The Federal Court of Appeal recently released its decisions in Canada (Attorney General) v. Johnstone (Johnstone) and Canadian National Railway v. Seeley (Seeley), bringing much needed clarity to the scope of the protected ground of “family status” under the Canadian Human Rights Act (the Act) as it relates to childcare obligations and the legal test to establish child care-related discrimination under the Act.
As previously discussed, both the Johnstone and Seeley cases involve female claimants that brought human rights complaints against the Canadian Border Services Agency (CBSA) and Canadian National Railway (CNR) respectively under the ground of “family status” for failing to accommodate childcare obligations.
The Canadian Human Rights Tribunal, and subsequently the Federal Court upon judicial review, ultimately agreed with Ms. Johnstone and Ms. Seeley and in doing so, confirmed that “family status” under the Canadian Human Rights Act includes childcare responsibilities (as opposed to mere status as a parent) provided that such obligations are “of substance” and an employee has attempted to reconcile family obligations with work obligations. Notably, both the Canadian Human Rights Tribunal and the Federal Court rejected the more stringent approach to determining family status discrimination as established by the British Columbia Court of Appeal, which held that there was no discrimination unless there had been “a serious interference with a substantial parental or other family duty.” The CBSA and CNR later appealed the Federal Court’s decisions to the Federal Court of Appeal.
Federal Court of Appeal
Although the Court of Appeal (the Court) slightly modified the remedies awarded to both Ms. Johnstone and Ms. Seeley, on the whole it agreed with the decisions of the Federal Court, holding that the broad interpretation to be accorded to human rights legislation favours the inclusion of childcare obligations under the ground of family status. In particular, the Court held that, “without reasonable accommodations for parents’ childcare obligations, many parents will be impeded from fully participating in the workforce so as to make for themselves the lives they are able and wish to have.” The Court did confirm, however, that not all childcare obligations require accommodation. Those obligations requiring accommodation are those which a parent “cannot neglect without engaging his or legal liability.” As an example, the Court noted that a parent cannot leave a young child unsupervised at home in the pursuit of work, as this would constitute neglect. Voluntary family activities such as family trips and extracurricular activities, however, would not normally be protected because they result from “personal choices rather than parental obligations.”

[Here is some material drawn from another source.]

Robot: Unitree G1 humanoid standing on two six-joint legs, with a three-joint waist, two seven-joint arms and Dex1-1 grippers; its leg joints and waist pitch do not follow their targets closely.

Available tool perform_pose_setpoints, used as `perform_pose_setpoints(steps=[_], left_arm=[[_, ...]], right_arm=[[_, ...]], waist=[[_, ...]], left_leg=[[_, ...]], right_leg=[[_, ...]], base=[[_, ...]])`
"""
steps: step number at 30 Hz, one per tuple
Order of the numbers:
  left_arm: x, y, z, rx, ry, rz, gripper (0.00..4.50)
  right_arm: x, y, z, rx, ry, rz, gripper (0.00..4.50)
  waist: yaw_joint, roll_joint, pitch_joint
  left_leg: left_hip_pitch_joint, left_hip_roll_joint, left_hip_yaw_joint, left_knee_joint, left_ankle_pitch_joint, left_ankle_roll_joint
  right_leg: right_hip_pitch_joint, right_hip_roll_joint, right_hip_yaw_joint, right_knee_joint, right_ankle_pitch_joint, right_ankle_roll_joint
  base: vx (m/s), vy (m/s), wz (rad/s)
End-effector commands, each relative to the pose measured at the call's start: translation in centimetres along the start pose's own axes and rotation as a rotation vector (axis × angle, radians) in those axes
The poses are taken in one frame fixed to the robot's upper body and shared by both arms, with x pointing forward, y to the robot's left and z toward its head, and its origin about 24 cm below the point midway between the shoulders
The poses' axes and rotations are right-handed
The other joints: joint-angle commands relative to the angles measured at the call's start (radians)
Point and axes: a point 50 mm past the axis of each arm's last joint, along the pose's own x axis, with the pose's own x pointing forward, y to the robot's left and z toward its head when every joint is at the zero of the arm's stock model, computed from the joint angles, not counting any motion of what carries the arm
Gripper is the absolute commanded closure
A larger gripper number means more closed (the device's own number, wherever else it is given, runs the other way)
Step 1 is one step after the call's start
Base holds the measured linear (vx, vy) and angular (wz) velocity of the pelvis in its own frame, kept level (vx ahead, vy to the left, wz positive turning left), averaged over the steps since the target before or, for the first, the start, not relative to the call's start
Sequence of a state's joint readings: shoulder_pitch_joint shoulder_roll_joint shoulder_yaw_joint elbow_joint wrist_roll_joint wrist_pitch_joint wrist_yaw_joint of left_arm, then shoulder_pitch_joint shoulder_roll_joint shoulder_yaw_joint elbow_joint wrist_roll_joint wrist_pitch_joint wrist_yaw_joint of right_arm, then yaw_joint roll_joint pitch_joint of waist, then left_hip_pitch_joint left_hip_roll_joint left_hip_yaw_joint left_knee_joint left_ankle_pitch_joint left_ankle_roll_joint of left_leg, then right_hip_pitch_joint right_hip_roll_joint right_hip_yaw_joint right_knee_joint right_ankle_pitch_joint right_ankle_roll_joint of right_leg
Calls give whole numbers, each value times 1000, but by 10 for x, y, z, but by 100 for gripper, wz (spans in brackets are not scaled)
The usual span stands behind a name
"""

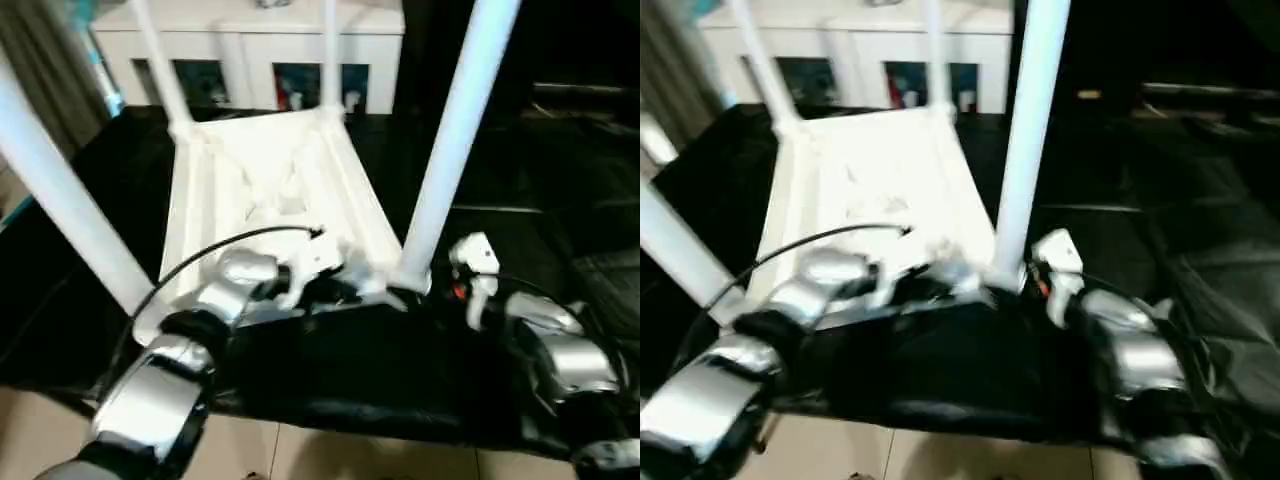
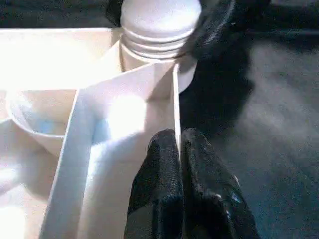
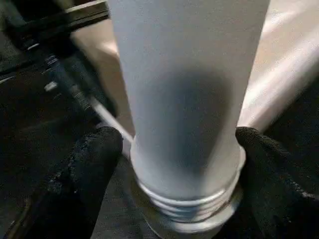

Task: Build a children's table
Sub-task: Rotate leg to tighten

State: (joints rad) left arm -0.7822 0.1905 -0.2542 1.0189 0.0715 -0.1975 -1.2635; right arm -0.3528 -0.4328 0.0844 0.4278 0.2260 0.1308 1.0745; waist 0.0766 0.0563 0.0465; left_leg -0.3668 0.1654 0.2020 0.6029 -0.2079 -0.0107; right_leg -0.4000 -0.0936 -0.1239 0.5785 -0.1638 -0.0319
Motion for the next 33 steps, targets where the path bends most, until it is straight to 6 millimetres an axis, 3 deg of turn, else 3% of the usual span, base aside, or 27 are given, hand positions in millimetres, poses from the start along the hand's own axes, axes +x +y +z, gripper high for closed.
perform_pose_setpoints(steps=[1,3,8,9,12,17,19,22,24,27,28,29,30,33], left_arm=[[3,-5,8,43,-18,-100,450],[-2,-6,7,38,-16,-128,450],[-6,-7,6,39,-14,-144,450],[-6,-7,6,39,-14,-143,450],[-7,-7,6,40,-16,-138,450],[-7,-7,6,39,-15,-137,450],[-8,-7,5,39,-12,-135,450],[-8,-7,5,35,-14,-124,450],[-1,-1,6,5,-20,-3,450],[2,0,8,-10,-30,36,450],[10,0,9,-35,-47,90,450],[17,-1,11,-47,-56,133,450],[18,-1,11,-48,-56,138,450],[34,-1,12,-99,-67,242,450]], right_arm=[[1,8,3,-21,26,112,66],[-2,9,4,-38,54,148,66],[1,10,6,-53,80,183,66],[2,10,5,-53,82,189,91],[5,12,5,-53,87,204,107],[6,13,5,-51,93,220,153],[6,14,4,-38,85,222,166],[7,14,3,-24,76,209,174],[14,11,-9,32,39,42,175],[17,9,-13,48,31,-34,177],[22,8,-20,89,11,-164,177],[26,7,-26,132,-6,-283,177],[27,7,-27,137,-8,-297,177],[36,8,-36,211,-26,-477,178]], waist=[[8,-15,-64],[18,-13,-66],[23,-17,-69],[23,-17,-69],[25,-23,-68],[25,-21,-69],[26,-15,-69],[25,-18,-69],[25,-15,-68],[15,-17,-64],[12,-18,-62],[5,-14,-60],[-4,-14,-59],[-21,-18,-55]], left_leg=[[10,84,-34,-70,-177,110],[15,88,-35,-72,-171,97],[9,86,-35,-70,-138,98],[9,84,-33,-68,-137,99],[7,82,-33,-68,-132,99],[8,83,-33,-67,-125,100],[9,83,-34,-67,-127,99],[8,82,-34,-67,-127,98],[9,83,-34,-68,-132,90],[14,79,-35,-73,-180,51],[11,78,-36,-74,-184,50],[14,81,-38,-77,-194,36],[13,79,-41,-81,-218,22],[14,71,-40,-80,-247,29]], right_leg=[[56,-87,65,-68,-238,-213],[53,-88,67,-64,-227,-213],[57,-91,68,-51,-143,-233],[57,-92,68,-54,-150,-232],[58,-92,67,-57,-182,-219],[56,-89,67,-56,-183,-213],[56,-89,66,-57,-188,-212],[57,-89,66,-57,-182,-212],[55,-90,67,-59,-189,-212],[54,-90,64,-71,-281,-192],[56,-90,64,-74,-298,-185],[49,-92,67,-78,-318,-180],[53,-90,64,-84,-351,-167],[53,-88,64,-94,-406,-149]], base=[[0,0,0],[0,0,0],[0,0,0],[0,0,0],[0,0,0],[0,0,0],[0,0,0],[0,0,0],[0,0,0],[0,0,0],[0,0,0],[0,0,0],[0,0,0],[0,0,0]])
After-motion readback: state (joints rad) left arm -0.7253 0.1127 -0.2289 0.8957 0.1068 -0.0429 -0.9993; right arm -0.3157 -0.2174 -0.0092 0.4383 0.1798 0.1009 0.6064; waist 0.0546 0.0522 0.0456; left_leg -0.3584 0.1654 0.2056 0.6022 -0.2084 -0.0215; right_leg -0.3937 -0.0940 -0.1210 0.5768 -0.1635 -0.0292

Beyond confirming that childcare obligations can trigger accommodation obligations under the Act, the Court also set out the conditions that must be met in order to establish a prima facie case of childcare-related family status discrimination. In particular, a claimant must show:
- that a child is under their care or supervision (and in the case of claimants who are caregivers, that at the relevant time their relationship with the child is such that they have assumed legal obligations which a parent would have);
- that the childcare obligation at issue engages the individual’s legal responsibility for that child as opposed to a personal choice (which also requires that the claimant show that the child has not reached an age where he or she can reasonably be expected to care for himself or herself during the parent’s work hours);
- that he or she has made reasonable efforts to meet those childcare obligations through reasonable alternative solutions and that no such alternative solution is reasonably accessible; and
- the workplace rule at issue interferes in a manner that is more than trivial or insubstantial with the fulfillment of the childcare obligation.
With respect to the application of this test, the Court stated that the test must be sufficiently flexible to advance the broad purpose of the Act, namely “the principle that individuals should have the opportunity equal with other individuals to make for themselves the lives they are able and wish to have and to have their needs accommodated, consistent with their duties and obligations as members of society, without being hindered in or prevented from doing so by discriminatory practices based on family status.”
Certainly insofar as the Act and federally-regulated employers are concerned, the Court’s decisions in Johnstone and Seeley provide an unequivocal affirmation that childcare-related obligations can require accommodation. Moreover, the four (4) part test as set out above should provide a clear framework by which both claimants and respondent employers can better understand when childcare-related discrimination will be established under the Act.
It ultimately remains to be seen how persuasive the Court’s commentary on these issues will be on provincial human rights tribunals, which govern provincially-regulated employers. However, as an appellate level court, the Court’s decisions in Johnstone and Seeley will likely be accorded some deference. We will keep you posted in this regard, as well as with respect to whether the Court’s decisions are appealed to the Supreme Court of Canada.